== What this task involves ==
Across the data below, how many lines have the word "padded" in them? Respond with the number alone.

== Listed records ==
=-=-=-=-=
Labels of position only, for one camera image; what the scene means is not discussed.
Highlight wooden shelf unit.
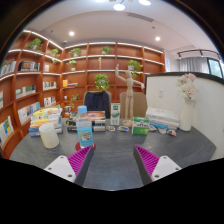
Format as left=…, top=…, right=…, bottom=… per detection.
left=0, top=29, right=167, bottom=160

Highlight grey curtain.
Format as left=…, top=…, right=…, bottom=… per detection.
left=178, top=56, right=210, bottom=74

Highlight cream plastic cup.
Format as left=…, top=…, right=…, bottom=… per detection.
left=38, top=122, right=60, bottom=150

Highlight black track light rail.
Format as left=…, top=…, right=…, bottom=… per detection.
left=176, top=48, right=223, bottom=61

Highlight white vase with flowers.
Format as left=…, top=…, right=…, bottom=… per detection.
left=175, top=72, right=199, bottom=132

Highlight dark office chair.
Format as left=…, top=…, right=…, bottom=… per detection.
left=82, top=90, right=113, bottom=119

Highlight wooden artist mannequin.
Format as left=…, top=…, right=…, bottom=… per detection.
left=115, top=63, right=146, bottom=128

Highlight tan chair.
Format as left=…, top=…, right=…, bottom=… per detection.
left=119, top=91, right=148, bottom=119

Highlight stack of dark books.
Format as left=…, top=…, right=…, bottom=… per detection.
left=65, top=110, right=107, bottom=132

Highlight ceiling lights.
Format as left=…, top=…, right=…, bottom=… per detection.
left=68, top=0, right=161, bottom=42

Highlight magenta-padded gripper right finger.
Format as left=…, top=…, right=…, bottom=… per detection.
left=133, top=144, right=183, bottom=186

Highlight stack of white books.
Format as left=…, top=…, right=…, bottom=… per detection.
left=145, top=106, right=181, bottom=130

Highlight clear blue-capped water bottle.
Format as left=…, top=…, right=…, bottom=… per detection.
left=75, top=105, right=95, bottom=149

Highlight ceiling air vent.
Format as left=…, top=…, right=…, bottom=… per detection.
left=126, top=12, right=154, bottom=23

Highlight stack of colourful books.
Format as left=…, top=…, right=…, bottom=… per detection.
left=28, top=105, right=64, bottom=138

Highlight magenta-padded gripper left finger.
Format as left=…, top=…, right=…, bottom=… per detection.
left=43, top=144, right=95, bottom=187

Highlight window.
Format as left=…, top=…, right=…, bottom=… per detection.
left=208, top=57, right=224, bottom=79

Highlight tall green-white carton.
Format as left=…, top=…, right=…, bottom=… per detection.
left=110, top=102, right=121, bottom=126

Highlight short green-white box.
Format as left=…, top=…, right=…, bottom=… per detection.
left=131, top=116, right=150, bottom=136
=-=-=-=-=
== Written solution ==
2